Riccardo Bartoloni (12 July 1885 – 11 October 1933) was an Italian prelate of the Catholic Church who served in the diplomatic service of the Holy See from 1918 to 1933.

==Biography==
Riccardo Bartoloni was born on 12 July 1885 in Scarperia e San Piero in Florence, Italy. He earned degrees in theology, philosophy, and canon law, and he was ordained a priest on 12 August 1909. He was for a time the choir director at the Cathedral in Florence and championed the music of Lorenzo Perosi, not only there but while representing the Holy See abroad as a diplomat. He played a crucial role in launching the career of the Venezuelan composer Juan Bautista Plaza.

He worked in the nunciature in Venezuela from 1918 to 1922, and then from 1922 to 1928 in the offices of the Secretariat of State in Rome.

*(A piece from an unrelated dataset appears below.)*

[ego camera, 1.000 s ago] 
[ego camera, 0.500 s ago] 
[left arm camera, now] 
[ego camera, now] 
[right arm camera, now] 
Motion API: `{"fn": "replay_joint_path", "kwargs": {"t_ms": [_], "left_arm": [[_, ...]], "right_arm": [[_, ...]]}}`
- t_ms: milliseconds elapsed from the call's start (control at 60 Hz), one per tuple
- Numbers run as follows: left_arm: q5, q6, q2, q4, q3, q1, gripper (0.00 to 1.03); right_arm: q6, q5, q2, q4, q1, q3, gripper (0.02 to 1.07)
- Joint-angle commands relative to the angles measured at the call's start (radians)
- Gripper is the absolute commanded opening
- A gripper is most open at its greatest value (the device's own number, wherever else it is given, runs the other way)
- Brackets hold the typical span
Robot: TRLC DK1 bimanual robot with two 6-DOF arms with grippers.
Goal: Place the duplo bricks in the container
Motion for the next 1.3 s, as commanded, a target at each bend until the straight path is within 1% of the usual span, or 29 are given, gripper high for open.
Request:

On 30 April 1928, Pope Pius XI named him titular archbishop of Laodicea in Syria and Apostolic Internuncio to Lithuania. He became the Nuncio on 9 November 1928. He received his episcopal consecration on 27 May 1928 from Cardinal Pietro Gasparri in the Basilica of San Lorenzo in Lucina. He supported the local clergy's struggle to protect the independence of the lay Catholic organization Catholic Action from government control. For this he was declared persona non grata and expelled from the country in the summer of 1931.

On 9 April 1933, Pope Pius appointed him Apostolic Delegate to Egypt, Arabia, Eritrea, and Ethiopia.

He died in Jerusalem on 11 October 1933 at the age of 48, following an operation for acute appendicitis.